**GIVEN DATA:**
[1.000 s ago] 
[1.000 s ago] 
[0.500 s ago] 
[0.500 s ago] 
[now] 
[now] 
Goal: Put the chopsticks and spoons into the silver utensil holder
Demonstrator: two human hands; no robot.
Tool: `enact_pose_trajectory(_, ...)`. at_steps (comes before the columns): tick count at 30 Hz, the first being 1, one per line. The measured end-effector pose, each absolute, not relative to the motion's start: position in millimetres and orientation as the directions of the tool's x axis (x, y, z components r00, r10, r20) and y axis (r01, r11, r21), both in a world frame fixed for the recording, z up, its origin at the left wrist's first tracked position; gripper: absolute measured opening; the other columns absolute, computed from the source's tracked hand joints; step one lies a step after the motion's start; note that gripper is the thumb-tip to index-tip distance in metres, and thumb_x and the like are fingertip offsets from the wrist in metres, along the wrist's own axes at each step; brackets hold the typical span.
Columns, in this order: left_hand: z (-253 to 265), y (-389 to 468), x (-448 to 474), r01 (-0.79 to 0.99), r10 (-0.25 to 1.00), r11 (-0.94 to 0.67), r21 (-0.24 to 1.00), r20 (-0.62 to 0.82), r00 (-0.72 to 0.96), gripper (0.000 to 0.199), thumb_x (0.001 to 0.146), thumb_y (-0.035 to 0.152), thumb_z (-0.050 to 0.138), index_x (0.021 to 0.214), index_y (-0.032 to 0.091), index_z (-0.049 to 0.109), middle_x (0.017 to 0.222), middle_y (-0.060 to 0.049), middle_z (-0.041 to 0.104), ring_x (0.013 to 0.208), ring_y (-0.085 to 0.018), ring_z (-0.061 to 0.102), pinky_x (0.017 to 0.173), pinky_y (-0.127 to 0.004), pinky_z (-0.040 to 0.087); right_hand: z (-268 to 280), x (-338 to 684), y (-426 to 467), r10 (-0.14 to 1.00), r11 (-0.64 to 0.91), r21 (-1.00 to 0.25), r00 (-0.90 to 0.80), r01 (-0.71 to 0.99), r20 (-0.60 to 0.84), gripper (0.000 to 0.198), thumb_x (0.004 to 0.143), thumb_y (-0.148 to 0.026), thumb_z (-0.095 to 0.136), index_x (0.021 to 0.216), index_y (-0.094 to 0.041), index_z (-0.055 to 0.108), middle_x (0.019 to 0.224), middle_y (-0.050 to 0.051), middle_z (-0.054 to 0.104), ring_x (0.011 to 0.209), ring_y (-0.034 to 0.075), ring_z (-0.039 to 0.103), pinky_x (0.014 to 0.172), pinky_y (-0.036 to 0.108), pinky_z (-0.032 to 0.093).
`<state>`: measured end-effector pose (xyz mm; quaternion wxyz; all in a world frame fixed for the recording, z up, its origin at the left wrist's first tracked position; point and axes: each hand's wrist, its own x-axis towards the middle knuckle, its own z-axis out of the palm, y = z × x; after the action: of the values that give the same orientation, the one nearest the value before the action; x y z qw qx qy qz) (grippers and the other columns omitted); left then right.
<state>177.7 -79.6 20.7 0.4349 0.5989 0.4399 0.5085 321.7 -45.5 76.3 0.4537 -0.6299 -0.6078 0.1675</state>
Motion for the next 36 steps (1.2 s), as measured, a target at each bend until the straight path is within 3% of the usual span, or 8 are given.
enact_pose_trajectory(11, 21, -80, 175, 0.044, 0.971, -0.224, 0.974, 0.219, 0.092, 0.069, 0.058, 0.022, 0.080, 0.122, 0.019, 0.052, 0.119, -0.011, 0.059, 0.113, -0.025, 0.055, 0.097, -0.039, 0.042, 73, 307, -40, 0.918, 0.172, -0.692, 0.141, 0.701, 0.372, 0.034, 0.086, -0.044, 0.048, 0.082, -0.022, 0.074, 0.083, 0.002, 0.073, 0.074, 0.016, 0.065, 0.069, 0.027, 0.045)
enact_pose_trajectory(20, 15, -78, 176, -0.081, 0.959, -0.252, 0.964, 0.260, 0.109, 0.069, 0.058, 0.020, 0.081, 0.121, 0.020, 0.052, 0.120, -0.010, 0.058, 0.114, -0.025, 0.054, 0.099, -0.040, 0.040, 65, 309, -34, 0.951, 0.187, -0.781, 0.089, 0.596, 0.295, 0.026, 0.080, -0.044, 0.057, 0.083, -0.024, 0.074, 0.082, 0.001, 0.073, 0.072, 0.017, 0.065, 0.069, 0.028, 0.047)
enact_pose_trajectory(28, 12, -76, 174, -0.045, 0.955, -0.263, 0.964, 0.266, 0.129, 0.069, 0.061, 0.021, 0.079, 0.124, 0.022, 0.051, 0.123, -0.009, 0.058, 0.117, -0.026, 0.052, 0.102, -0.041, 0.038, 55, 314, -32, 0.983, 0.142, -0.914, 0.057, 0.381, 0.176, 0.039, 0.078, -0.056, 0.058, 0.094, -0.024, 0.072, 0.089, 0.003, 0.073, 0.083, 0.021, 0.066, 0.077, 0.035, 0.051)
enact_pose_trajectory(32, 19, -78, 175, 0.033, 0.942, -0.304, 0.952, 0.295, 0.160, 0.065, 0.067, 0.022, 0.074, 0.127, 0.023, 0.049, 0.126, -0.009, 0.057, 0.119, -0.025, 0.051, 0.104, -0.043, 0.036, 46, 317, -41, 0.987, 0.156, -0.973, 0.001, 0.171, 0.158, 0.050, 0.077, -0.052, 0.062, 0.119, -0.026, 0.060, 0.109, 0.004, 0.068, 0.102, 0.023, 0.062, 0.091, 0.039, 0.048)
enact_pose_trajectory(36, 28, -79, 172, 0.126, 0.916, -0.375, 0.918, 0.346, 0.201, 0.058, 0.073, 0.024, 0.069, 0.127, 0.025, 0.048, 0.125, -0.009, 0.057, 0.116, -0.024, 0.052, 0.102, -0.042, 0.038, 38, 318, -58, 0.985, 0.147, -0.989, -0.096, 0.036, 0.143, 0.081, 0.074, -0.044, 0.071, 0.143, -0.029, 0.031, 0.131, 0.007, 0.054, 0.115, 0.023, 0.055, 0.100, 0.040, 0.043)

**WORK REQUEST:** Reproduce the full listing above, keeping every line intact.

**REPLY:**
[1.000 s ago] 
[1.000 s ago] 
[0.500 s ago] 
[0.500 s ago] 
[now] 
[now] 
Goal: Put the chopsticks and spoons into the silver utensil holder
Demonstrator: two human hands; no robot.
Tool: `enact_pose_trajectory(_, ...)`. at_steps (comes before the columns): tick count at 30 Hz, the first being 1, one per line. The measured end-effector pose, each absolute, not relative to the motion's start: position in millimetres and orientation as the directions of the tool's x axis (x, y, z components r00, r10, r20) and y axis (r01, r11, r21), both in a world frame fixed for the recording, z up, its origin at the left wrist's first tracked position; gripper: absolute measured opening; the other columns absolute, computed from the source's tracked hand joints; step one lies a step after the motion's start; note that gripper is the thumb-tip to index-tip distance in metres, and thumb_x and the like are fingertip offsets from the wrist in metres, along the wrist's own axes at each step; brackets hold the typical span.
Columns, in this order: left_hand: z (-253 to 265), y (-389 to 468), x (-448 to 474), r01 (-0.79 to 0.99), r10 (-0.25 to 1.00), r11 (-0.94 to 0.67), r21 (-0.24 to 1.00), r20 (-0.62 to 0.82), r00 (-0.72 to 0.96), gripper (0.000 to 0.199), thumb_x (0.001 to 0.146), thumb_y (-0.035 to 0.152), thumb_z (-0.050 to 0.138), index_x (0.021 to 0.214), index_y (-0.032 to 0.091), index_z (-0.049 to 0.109), middle_x (0.017 to 0.222), middle_y (-0.060 to 0.049), middle_z (-0.041 to 0.104), ring_x (0.013 to 0.208), ring_y (-0.085 to 0.018), ring_z (-0.061 to 0.102), pinky_x (0.017 to 0.173), pinky_y (-0.127 to 0.004), pinky_z (-0.040 to 0.087); right_hand: z (-268 to 280), x (-338 to 684), y (-426 to 467), r10 (-0.14 to 1.00), r11 (-0.64 to 0.91), r21 (-1.00 to 0.25), r00 (-0.90 to 0.80), r01 (-0.71 to 0.99), r20 (-0.60 to 0.84), gripper (0.000 to 0.198), thumb_x (0.004 to 0.143), thumb_y (-0.148 to 0.026), thumb_z (-0.095 to 0.136), index_x (0.021 to 0.216), index_y (-0.094 to 0.041), index_z (-0.055 to 0.108), middle_x (0.019 to 0.224), middle_y (-0.050 to 0.051), middle_z (-0.054 to 0.104), ring_x (0.011 to 0.209), ring_y (-0.034 to 0.075), ring_z (-0.039 to 0.103), pinky_x (0.014 to 0.172), pinky_y (-0.036 to 0.108), pinky_z (-0.032 to 0.093).
`<state>`: measured end-effector pose (xyz mm; quaternion wxyz; all in a world frame fixed for the recording, z up, its origin at the left wrist's first tracked position; point and axes: each hand's wrist, its own x-axis towards the middle knuckle, its own z-axis out of the palm, y = z × x; after the action: of the values that give the same orientation, the one nearest the value before the action; x y z qw qx qy qz) (grippers and the other columns omitted); left then right.
<state>177.7 -79.6 20.7 0.4349 0.5989 0.4399 0.5085 321.7 -45.5 76.3 0.4537 -0.6299 -0.6078 0.1675</state>
Motion for the next 36 steps (1.2 s), as measured, a target at each bend until the straight path is within 3% of the usual span, or 8 are given.
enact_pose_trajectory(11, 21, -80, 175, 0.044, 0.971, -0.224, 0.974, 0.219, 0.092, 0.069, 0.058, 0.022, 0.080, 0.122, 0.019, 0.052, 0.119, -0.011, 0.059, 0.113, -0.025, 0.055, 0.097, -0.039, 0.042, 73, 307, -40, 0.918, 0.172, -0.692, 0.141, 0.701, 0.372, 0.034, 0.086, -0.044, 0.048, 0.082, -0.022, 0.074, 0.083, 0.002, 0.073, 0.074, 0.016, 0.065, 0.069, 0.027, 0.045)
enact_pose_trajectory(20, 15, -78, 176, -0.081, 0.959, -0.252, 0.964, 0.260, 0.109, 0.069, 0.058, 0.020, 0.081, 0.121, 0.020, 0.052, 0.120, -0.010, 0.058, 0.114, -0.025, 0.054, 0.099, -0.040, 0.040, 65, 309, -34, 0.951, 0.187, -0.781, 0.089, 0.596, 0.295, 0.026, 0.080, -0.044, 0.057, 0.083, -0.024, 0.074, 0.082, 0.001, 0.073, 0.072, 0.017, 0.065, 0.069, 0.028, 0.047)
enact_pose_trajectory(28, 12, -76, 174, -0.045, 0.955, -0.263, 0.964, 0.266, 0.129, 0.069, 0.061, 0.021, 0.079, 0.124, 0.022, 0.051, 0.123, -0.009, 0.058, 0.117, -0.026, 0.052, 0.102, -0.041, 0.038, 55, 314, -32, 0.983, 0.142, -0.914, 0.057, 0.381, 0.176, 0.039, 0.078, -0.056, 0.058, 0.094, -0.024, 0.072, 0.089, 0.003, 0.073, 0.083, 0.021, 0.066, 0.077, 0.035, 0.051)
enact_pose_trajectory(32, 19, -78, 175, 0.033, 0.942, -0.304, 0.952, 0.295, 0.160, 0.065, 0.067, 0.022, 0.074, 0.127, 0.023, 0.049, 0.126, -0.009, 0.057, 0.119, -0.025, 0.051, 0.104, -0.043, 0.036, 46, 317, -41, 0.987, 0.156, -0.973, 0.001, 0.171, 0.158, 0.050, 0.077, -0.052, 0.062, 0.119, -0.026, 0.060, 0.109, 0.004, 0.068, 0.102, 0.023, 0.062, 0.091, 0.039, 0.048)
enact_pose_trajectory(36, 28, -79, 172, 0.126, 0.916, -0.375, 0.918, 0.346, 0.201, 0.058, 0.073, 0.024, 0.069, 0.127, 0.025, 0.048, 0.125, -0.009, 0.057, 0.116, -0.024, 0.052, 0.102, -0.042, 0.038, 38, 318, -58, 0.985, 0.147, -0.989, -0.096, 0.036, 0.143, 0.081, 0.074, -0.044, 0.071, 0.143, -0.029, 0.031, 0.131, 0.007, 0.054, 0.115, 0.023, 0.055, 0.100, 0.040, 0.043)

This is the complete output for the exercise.